• THE TASK: Which lines in the material below contain the word "answer"? Copy each of them.

• DATASET:
▬▬▬

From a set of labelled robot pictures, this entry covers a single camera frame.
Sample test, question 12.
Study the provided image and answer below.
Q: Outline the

▬▬▬

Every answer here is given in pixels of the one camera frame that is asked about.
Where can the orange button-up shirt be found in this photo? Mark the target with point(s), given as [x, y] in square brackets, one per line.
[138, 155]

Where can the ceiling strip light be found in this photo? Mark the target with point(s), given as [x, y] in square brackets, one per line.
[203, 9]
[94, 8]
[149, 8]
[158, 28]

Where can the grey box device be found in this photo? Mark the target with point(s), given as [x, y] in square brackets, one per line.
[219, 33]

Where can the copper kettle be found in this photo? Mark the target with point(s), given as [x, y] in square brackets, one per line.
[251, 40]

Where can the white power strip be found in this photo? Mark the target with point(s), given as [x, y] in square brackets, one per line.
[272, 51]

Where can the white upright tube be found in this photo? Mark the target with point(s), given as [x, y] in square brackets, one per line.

▬▬▬

• RESULT OF THE EXERCISE:
Study the provided image and answer below.
Every answer here is given in pixels of the one camera frame that is asked about.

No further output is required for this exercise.